** Task instructions **
Counting only lines below that hold "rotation", give the total alone.

** Given information **

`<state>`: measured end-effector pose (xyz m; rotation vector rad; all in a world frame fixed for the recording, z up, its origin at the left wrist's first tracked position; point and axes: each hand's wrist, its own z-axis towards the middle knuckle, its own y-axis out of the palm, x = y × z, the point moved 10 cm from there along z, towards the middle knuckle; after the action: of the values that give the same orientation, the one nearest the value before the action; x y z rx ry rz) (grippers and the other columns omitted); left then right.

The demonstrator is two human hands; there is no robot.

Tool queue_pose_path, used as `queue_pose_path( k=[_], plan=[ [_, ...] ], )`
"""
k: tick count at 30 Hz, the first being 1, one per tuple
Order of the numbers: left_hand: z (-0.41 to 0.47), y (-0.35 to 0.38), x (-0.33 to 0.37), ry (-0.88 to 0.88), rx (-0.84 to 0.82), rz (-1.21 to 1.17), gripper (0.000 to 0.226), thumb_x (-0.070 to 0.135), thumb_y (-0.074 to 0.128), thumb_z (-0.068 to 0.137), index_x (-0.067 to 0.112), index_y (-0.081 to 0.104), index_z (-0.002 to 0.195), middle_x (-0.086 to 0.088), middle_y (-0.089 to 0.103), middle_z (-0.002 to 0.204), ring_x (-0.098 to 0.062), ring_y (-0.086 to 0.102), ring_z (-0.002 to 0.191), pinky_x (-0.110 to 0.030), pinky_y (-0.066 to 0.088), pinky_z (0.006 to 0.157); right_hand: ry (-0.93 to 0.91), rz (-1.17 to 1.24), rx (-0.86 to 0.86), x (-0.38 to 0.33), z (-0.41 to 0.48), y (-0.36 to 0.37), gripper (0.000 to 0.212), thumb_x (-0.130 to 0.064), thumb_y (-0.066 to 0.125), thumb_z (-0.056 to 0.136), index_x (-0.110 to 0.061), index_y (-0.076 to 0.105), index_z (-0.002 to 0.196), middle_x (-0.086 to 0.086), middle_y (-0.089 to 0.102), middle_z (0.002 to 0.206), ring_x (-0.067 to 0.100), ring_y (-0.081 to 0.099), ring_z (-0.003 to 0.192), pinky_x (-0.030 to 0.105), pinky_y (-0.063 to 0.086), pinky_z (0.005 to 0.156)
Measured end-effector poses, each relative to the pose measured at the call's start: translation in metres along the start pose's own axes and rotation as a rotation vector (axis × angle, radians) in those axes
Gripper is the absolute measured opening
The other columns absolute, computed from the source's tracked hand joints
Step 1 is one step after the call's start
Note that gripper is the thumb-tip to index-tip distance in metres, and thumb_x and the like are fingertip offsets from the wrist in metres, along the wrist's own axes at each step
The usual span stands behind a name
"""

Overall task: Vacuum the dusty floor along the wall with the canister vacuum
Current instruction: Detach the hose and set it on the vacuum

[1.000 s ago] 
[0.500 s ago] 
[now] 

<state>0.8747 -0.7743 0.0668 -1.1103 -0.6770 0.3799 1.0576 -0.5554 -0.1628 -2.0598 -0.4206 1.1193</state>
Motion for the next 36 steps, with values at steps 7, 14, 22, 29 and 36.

** Task solution **
2